Other comments in the media:

"Voters are not very worried about letting Mr Hatoyama become prime minister because he originally came from the LDP."

Worried about what? Fear and emergency are abstract concepts to Japanese and to their Constitution.

One thing Hatoyama and Prime Minister Aso have in common: They both are offspring of wealthy former conservative party prime ministers.

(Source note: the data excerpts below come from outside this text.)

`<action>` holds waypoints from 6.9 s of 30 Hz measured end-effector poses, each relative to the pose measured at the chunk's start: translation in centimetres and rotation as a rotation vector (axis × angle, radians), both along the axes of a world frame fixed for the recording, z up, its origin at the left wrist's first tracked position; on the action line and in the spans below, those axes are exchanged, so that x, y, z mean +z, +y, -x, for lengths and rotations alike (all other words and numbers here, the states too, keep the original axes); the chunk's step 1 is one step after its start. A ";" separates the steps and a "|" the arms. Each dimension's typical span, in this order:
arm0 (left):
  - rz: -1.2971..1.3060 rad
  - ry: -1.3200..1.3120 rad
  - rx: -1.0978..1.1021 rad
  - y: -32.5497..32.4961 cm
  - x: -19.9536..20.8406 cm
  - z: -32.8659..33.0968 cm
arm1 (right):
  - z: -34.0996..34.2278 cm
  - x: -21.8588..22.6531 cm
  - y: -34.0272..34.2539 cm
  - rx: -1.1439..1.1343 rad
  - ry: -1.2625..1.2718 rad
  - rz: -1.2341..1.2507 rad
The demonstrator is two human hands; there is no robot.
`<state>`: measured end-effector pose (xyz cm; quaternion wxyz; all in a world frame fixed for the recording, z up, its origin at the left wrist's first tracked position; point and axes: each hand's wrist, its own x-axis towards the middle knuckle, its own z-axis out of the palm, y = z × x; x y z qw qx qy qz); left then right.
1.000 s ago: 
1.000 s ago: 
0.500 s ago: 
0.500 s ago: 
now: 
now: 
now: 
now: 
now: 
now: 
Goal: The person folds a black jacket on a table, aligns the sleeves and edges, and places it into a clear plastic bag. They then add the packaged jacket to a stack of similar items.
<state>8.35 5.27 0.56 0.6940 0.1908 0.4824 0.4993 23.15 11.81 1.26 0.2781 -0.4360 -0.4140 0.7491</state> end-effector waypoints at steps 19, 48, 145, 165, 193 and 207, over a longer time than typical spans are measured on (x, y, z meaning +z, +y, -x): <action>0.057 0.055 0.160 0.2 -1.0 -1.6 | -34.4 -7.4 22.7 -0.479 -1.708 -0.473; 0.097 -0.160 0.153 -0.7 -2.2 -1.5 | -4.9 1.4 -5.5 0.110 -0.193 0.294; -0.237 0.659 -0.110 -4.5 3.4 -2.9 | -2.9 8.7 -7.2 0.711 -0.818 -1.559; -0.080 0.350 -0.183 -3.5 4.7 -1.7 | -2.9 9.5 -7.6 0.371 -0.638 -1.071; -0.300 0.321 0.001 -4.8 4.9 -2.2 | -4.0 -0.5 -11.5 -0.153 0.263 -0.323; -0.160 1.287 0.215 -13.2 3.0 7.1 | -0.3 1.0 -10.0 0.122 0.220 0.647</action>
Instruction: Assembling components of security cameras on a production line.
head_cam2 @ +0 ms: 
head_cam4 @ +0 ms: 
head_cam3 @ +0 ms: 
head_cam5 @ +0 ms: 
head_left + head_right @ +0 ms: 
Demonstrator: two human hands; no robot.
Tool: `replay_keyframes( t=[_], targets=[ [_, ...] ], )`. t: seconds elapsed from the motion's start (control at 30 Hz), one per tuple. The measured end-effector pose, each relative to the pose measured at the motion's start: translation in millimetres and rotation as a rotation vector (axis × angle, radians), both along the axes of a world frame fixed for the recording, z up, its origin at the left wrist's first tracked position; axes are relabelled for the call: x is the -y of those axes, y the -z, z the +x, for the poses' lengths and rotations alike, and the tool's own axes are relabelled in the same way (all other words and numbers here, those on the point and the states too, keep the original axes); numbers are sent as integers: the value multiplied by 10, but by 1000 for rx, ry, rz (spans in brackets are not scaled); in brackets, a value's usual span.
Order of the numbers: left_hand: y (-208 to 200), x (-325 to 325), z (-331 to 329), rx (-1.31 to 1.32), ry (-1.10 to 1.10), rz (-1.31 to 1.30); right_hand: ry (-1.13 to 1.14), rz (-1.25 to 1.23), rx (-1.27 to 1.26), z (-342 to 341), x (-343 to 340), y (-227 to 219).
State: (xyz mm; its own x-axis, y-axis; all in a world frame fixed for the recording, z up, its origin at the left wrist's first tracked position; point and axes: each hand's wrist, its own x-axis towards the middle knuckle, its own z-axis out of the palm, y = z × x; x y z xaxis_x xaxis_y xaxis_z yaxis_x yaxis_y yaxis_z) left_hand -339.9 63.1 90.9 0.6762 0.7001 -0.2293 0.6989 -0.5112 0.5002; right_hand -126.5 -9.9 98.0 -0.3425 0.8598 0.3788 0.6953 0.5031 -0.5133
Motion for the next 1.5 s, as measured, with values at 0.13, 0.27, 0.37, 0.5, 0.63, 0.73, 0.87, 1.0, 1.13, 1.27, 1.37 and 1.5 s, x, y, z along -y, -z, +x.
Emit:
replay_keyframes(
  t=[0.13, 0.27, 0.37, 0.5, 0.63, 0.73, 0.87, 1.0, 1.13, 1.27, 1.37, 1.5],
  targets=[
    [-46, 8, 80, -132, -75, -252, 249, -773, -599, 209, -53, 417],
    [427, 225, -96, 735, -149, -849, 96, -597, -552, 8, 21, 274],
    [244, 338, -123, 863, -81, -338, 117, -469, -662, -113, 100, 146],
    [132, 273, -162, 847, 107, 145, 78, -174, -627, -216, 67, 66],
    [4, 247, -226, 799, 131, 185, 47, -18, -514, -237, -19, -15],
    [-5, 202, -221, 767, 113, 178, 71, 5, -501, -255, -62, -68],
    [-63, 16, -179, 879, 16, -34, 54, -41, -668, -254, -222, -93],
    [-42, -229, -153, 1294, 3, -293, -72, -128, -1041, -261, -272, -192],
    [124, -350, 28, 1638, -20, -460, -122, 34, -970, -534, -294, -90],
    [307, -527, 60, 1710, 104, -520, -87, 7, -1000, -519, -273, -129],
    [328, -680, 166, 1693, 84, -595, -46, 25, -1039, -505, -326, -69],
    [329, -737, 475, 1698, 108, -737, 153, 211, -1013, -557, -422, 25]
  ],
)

Chalmers Johnson has this to say regarding the history of the Hatoyama family, easily compared here nowadays as the "Japanese Kennedy family", outrageous some say. Quotes:

"The underworld boss Yoshio Kodama, who had worked in China during the war, selling opium and supervising the collection and shipment to Japan of industrial metals such as tungsten, titanium and platinum... returned to Japan after the surrender immensely rich. Before going to prison he transferred part of his booty to the conservative politicians Ichiro Hatoyama and Ichiro Kono, who used the proceeds to finance the newly created Liberal Party, precursor of the party that has ruled Japan almost uninterruptedly since 1949. When Kodama was released from prison, also in 1949, he went to work for the CIA and later became the chief agent in Japan for the Lockheed Aircraft Company, bribing and blackmailing politicians to buy the Lockheed F-104 fighter and the L-1011 airbus. With his stolen wealth, underworld ties and history as a supporter of militarism, Kodama became one of the godfathers of pro-American single-party rule in Japan." (From the London Review of Books Tuesday, November 18, 2003)

Unless the influenza AH1N1 becomes the most serious opponent to the political calendar for 2009, the coming Lower House race to choose the next prime minister will be a competition between party leaders' machines talents. Faced to a strong and nervous LDP of prime minister Aso Taro, The DPJ will lose support from voters if it reveals a dual power structure in which Hatoyama leads the party under the thumb of Ozawa Ichiro.

Ozawa Ichiro, the behind-the-scenes maneuver, not only led LDP for years, but also now leads the opposition... Ozawa always was a strong proponent of political reform, and he pointed out Japan's diplomatic disability in international affairs, particularly revealed in the Gulf War in 1990 and in recent second war in Afghanistan and with the Japanese maritime forces in the Indian Ocean. Last year, he stated that only the United States Seventh Fleet should be based in Japan. After becoming the leader of the Democratic Party, Ozawa led the party to its largest victory in history in the upper house election on July 29, 2007.

Aren't the new clothes of Mr. Hatoyama a bit too big for him?